• _Requirement_:
Each line of the data below containing "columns" needs to be listed.

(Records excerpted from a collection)
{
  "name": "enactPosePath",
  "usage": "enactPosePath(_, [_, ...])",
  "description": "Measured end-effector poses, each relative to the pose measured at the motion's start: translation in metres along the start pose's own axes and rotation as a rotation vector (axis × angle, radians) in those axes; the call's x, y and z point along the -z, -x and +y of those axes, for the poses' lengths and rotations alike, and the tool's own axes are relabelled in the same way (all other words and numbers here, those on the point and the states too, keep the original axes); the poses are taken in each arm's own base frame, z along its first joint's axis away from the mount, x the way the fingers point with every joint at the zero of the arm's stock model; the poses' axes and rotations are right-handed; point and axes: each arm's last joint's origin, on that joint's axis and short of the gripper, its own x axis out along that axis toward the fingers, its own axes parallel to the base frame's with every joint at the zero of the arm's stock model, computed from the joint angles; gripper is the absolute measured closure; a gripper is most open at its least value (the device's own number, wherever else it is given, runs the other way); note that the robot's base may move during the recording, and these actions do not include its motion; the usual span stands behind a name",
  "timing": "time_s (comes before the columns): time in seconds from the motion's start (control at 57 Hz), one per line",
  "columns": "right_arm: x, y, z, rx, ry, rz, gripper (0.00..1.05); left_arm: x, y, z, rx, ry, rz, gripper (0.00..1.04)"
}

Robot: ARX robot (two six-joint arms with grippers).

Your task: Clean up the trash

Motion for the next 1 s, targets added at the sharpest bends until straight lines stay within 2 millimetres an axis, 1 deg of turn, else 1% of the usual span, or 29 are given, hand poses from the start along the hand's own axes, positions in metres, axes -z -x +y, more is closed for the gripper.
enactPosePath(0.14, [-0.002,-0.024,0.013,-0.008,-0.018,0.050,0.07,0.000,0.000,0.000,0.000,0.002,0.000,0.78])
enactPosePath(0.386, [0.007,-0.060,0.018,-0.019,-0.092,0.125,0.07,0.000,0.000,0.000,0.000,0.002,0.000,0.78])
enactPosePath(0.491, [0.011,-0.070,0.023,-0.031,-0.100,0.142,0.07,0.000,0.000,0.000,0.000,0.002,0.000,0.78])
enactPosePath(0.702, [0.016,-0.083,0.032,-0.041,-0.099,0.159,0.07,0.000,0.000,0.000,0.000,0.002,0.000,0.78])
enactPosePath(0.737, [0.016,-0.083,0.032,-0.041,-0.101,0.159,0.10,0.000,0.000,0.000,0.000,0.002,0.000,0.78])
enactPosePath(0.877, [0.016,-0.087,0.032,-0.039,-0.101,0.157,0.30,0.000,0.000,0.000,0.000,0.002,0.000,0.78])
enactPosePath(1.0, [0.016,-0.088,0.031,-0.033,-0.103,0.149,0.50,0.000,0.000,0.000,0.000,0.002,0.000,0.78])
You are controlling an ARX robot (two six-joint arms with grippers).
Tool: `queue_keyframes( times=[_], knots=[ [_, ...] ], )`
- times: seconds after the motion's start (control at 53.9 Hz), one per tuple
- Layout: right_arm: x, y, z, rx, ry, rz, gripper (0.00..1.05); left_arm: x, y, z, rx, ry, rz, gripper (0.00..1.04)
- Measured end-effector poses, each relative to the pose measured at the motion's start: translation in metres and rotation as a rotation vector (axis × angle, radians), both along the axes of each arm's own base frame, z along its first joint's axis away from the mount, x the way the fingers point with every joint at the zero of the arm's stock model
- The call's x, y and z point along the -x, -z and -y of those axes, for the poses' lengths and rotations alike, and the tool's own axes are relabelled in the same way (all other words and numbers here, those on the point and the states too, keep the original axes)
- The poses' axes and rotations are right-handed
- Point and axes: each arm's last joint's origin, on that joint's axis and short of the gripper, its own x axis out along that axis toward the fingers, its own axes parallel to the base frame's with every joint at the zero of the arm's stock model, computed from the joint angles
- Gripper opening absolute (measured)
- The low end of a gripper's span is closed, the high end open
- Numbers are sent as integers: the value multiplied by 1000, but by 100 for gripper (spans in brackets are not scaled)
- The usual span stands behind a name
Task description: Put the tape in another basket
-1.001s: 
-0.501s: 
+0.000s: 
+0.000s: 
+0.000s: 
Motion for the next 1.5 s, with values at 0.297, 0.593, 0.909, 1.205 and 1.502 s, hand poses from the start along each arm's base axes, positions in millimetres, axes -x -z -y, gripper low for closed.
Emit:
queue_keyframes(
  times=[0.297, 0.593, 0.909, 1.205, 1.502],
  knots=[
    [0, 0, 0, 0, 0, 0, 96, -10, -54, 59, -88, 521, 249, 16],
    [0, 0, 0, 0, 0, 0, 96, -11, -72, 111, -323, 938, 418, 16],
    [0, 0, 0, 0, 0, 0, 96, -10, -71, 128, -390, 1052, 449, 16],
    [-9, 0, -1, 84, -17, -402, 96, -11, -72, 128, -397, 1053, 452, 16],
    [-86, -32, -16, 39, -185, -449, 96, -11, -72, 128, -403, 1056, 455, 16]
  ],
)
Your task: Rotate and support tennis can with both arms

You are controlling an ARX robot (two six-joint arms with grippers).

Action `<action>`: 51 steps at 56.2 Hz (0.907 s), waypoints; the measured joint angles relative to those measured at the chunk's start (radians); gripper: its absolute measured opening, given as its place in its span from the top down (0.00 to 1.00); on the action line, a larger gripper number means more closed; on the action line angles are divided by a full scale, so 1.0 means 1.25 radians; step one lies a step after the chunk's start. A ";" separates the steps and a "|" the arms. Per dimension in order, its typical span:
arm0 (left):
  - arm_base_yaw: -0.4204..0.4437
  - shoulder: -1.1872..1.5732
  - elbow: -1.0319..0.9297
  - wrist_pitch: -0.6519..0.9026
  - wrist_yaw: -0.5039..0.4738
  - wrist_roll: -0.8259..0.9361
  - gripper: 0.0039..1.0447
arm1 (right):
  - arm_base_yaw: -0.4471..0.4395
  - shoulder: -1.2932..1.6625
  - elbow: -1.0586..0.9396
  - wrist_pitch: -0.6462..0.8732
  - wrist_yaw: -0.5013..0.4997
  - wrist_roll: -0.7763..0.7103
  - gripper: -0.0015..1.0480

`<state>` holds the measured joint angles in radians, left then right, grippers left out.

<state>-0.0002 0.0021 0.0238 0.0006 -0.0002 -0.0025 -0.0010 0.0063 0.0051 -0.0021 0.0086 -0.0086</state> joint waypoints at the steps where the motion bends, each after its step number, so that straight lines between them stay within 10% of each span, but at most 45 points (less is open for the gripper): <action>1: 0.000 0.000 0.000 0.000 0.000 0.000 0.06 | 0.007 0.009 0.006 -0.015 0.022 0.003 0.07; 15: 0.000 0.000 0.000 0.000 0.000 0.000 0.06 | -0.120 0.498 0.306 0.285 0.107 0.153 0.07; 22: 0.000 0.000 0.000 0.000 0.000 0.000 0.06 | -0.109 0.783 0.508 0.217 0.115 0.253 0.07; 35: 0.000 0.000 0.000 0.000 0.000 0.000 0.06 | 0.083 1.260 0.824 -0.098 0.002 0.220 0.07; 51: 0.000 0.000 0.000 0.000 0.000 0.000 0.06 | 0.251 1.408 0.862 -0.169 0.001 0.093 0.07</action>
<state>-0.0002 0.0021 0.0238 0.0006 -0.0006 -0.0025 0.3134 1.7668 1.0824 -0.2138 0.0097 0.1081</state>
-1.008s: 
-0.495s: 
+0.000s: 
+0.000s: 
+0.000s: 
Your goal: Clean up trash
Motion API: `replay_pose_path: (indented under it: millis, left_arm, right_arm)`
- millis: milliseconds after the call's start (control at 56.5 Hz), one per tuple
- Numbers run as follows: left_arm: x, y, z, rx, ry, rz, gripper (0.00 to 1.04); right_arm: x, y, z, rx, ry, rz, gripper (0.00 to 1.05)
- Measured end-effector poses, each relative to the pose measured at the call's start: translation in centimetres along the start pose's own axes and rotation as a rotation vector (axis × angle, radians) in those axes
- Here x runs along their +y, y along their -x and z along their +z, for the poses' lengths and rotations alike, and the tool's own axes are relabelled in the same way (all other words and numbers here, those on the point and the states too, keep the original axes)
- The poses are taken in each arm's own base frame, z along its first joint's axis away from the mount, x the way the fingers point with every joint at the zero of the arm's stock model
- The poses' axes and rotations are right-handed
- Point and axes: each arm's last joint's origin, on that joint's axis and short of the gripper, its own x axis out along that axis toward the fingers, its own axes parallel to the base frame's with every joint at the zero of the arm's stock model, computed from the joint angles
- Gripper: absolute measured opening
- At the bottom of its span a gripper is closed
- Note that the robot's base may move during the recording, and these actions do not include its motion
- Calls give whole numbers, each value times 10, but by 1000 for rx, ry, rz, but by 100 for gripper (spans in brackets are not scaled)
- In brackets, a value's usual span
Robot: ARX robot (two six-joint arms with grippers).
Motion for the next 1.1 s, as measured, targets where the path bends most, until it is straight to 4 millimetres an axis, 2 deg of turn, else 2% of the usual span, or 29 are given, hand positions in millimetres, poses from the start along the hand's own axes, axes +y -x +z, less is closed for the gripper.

• _Output for this task_:
  "timing": "time_s (comes before the columns): time in seconds from the motion's start (control at 57 Hz), one per line",
  "columns": "right_arm: x, y, z, rx, ry, rz, gripper (0.00..1.05); left_arm: x, y, z, rx, ry, rz, gripper (0.00..1.04)"

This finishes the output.